One of Bali’s primary objectives is to develop sustainable and culturally respectful tourism.
With the Indonesian Ministry of Tourism on board to create sustainable tourism as standard nationwide, Bali could look to other top destinations for inspiration.

Bali may be Indonesia’s flagship tourism destination, and the province that the nation looks towards when exploring tourism development, but the island can learn a lot from its neighbors, too.
Leaders in East Nusa Tenggara have complained that they will be implementing a new quota system to limit the number of tourists visiting the legendary Komodo National Park.
The Komodo National Park (BTNK) Office has this week announced that it has set a new regulation regarding the tourist visit quota to Komodo National Park (TN) in West Manggarai Regency. The limit, which has just come into effect, allows 1,000 tourists to visit Komodo National Park per day.
Speaking to reporters, Maria Rosdalima Panggur, the Coordinator of Public Relations, Cooperation, and Licensing Services at the Komodo National Park Center, explained that the quota has been introduced “Because every year the number of tourist visits to the area is high, it is feared that this could put pressure on the ecology.”
The National Park and Nature Conservation Agency (BTNK) recorded that the number of tourist visits to Komodo National Park in 2025 reached 429,509. Of these visits, 68% were from international visitors. Panggur revealed that this figure has exceeded the annual tourism carrying capacity of the entire area, both land and water, which is 366,108 visitors per year. According to a 2022 study, 378,870 visitors per year, meaning that 2025 was not a one-off. With demand for visits to Komodo National Park rising rapidly, strict and impactful measures needed to be taken quickly.
For context, the carrying capacity of Komodo Island as assessed in 2018 was 187,245 people per year, with Rinca Island 44,165 people, and Padar Island 17,885. The carrying capacity and capacity of marine tourism at 23 dive sites around the national park were set at 116,813 annual visitors.
Panggur and other officials at Komodo National Park are concerned that high-intensity human activity could cause behavioral changes and a decrease in alert response behavior in Komodo dragons, as well as the ecological impact of visitors to the wider landscape, including the marine ecosystem.
The introduction of the quota has been met with support and raises the question of whether Bali could follow suit. It has long been documented and discussed in tourism circles the impact of ever-increasing tourism development on the ecology of Bali.
During his first term in office, Bali’s Governor Wayan Koster was keen to introduce province-wide tourist visit quotas, but due to backlash and incomplete policy drafting, he was unable to get the idea over the line.
Komodo’s New Quotas
There is an argument that scared landscapes and fragile ecosystems in Bali should implement tourist visit quotas, as well as more strictly enforce the rules that help conserve these environments.
The Nusa Penida Marine Protected Area goes a long way in protecting the fragile marine biodiversity that can be found around Nusa Penida, Nusa Lembongan, and Nusa Ceningan, but there are no visitor quotas in place even at the Manta Ray cleaning stations.

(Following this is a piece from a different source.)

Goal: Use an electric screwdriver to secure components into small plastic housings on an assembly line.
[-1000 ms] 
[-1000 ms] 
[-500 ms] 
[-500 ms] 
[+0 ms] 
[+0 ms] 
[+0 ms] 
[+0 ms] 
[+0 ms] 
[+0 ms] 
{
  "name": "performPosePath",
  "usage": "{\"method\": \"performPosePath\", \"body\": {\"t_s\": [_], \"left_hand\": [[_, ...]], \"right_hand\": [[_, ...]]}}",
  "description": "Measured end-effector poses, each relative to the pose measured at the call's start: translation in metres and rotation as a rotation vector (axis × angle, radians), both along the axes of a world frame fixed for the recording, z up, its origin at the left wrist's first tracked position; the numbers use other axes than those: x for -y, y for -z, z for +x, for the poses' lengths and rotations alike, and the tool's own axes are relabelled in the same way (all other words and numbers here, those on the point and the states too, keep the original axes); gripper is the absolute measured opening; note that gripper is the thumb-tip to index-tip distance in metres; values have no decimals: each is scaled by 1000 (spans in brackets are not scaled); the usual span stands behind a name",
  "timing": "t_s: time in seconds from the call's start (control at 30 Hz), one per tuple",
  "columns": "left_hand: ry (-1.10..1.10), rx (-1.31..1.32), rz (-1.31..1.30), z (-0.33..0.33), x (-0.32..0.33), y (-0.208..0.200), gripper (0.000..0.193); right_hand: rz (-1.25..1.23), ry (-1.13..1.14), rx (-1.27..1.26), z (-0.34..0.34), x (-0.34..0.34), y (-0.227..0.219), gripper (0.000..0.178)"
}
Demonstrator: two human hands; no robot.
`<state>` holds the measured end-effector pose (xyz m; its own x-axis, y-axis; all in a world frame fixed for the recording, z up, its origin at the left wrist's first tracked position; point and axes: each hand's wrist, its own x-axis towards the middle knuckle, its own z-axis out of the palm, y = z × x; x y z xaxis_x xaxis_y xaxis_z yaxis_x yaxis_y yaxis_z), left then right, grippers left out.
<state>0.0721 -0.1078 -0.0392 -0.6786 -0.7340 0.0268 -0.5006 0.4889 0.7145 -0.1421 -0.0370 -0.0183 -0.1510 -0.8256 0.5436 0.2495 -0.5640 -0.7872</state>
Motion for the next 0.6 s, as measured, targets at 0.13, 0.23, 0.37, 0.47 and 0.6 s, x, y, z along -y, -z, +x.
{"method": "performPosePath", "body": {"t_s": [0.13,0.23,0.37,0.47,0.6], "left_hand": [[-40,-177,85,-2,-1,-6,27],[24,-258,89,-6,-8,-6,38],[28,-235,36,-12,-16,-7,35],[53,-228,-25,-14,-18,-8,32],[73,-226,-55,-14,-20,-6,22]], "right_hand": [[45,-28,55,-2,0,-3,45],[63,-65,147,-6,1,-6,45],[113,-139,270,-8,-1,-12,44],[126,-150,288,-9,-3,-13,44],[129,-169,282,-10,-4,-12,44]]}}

There has also been talk in the past about limiting the number of tourists permitted to trek on Mount Batur and Mount Agung.
Over on Lombok, trekking quotas have been implemented on Mount Rinjani to help preserve the landscape, and the sector has adjusted to the 700-person-per-day allocation on the volcano, with each route permitting around 100 people.

Speaking in May 2025, when the quotas were introduced, Indonesian Minister of Forestry, Raja Juli Antoni, shared, “Mount Rinjani plays an important role as a conservation economic area. Therefore, it must prioritize sustainability and ecological balance.”
Adding “We’ve limited it to maintain the existing ecosystem and ecology so that the natural beauty of Rinjani remains well-maintained and becomes well maintained and becomes more beautiful so that more and more people come here.”